Of course they spend it. But for the trickle-down theory to kick in, they’d need to spend it in specific ways.
Something they are clearly not doing.
The other problem with the trickle-down theory is the (fallacious) assumption, that the one receiving the trickle would have enough bargaining power, to actually get more out of the deal than just what suffices for him to stay alive and thus achieve a potential at personal betterment. Ask yourself, how much bargaining do the destitute have…
Let’s be realistic. The problem with big government is the redistribution of wealth from the productive to nonproductive activities and people to the point that it takes away people’s incentive to be productive.

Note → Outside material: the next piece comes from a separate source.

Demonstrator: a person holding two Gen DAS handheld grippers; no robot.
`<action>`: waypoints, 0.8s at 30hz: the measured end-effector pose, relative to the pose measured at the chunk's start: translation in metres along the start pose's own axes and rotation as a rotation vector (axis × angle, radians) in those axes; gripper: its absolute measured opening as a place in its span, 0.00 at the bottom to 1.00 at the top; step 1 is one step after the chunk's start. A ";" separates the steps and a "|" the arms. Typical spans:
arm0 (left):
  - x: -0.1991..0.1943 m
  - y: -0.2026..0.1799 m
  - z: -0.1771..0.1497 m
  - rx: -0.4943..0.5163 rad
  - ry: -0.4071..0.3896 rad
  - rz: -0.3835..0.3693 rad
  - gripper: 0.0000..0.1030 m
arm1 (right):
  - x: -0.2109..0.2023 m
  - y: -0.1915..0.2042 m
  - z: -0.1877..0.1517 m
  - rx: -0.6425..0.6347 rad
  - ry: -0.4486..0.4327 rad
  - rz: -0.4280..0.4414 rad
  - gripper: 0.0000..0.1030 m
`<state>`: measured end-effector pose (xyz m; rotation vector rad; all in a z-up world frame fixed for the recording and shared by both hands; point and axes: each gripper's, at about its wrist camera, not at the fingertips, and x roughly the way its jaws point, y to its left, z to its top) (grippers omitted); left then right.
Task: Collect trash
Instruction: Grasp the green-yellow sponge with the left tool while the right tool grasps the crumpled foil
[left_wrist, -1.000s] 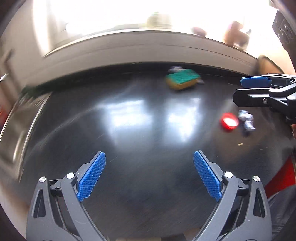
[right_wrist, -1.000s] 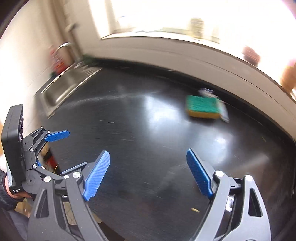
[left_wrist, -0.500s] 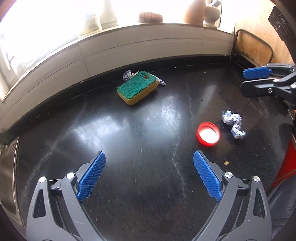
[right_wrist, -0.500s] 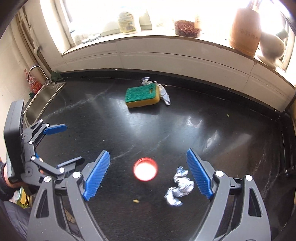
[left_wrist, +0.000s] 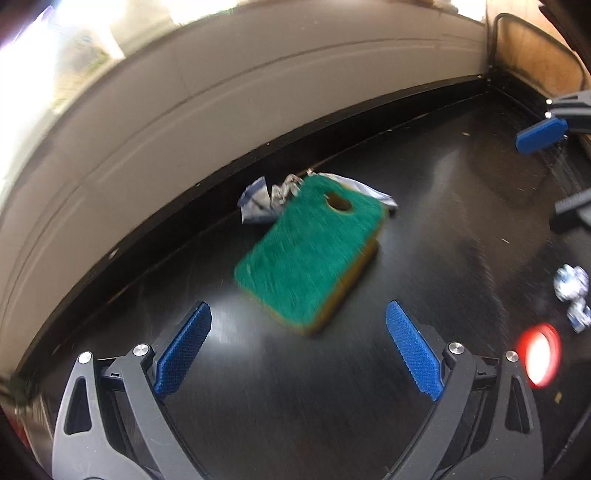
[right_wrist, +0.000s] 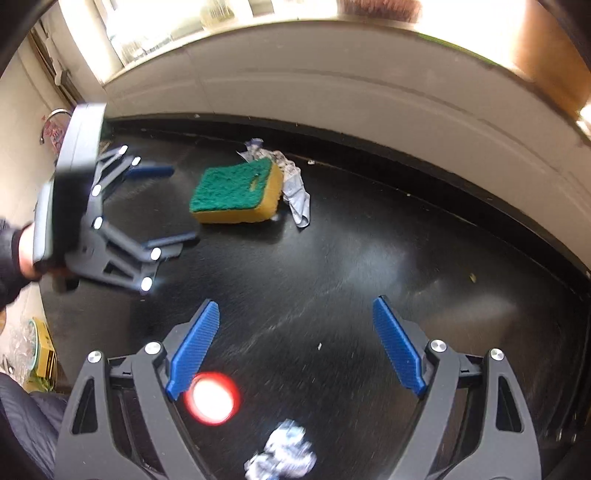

No one objects to government help for the destitute. It existed in the 50’s and was called “welfare” not “socialism”.
I think there’s a tremendously large opportunity in re-inventing and improving the crumbling infrastructure of this country. How much improvement have we seen in paving, rail or water and sewer piping? We should be designing the new cities for the rest of this century. I realize that it wil amount to a reallocation of tax dollars, but tech and processes can be franchised offshore.
Bioengineering.
@Geronimo “Bioengineering” is awefully vague.
Yes “Bioengineering” is a vague term but we are looking for an area of the economy to steer towards.
My List
Bioengineering
Nanotechnology (nano manufacturing)
Alternative Engergy
Energy Efficiency
I don’t have any particular idea our next frontier, but I do believe it has to harness the greatest communication advance in human history, the Internet. There is no way that next frontier does not utilize the Internet to create new industries and jobs.
Well, Cringe, let me fill in the implicit part.
And I’ll assume that you are speaking of frontier objective for us mundane morals who inhabit the U.S. of A.and not the rest of the World.
The main effect of a frontier is that a greater part of the populace is found to be useful, directly and indirectly, to each other.
Filling up the physical continental U.S. of A. made huge infrastructure building demands … driving much ingenuity.
Industrialization and two World Wars “soaked up” and redirected the excess agrarian population.
Consumerism (The Man in the Grey Flannel Suit, The Waste Makers) somewhat deployed a now mis-educated population that began to observe its own navel.
Next frontier? Whatever it is, to “succeed” it has to do what the prior ones did: easily find a place and a WAGE for even the left tail of the IQ curve.
The Frontier and Industrialization took care of the left-tail without much fuss.
However Consumerism and the development of “mass introspection” as a “leisure value,” has lead to the shunting of that left-tail into a kind of invisible ghetto.
So Bobby, whatever you offer up, check it out for it’s “ability” to assign a value and WAGE to the left-tail … and even the +/- 1 s.d. herd centered on 100.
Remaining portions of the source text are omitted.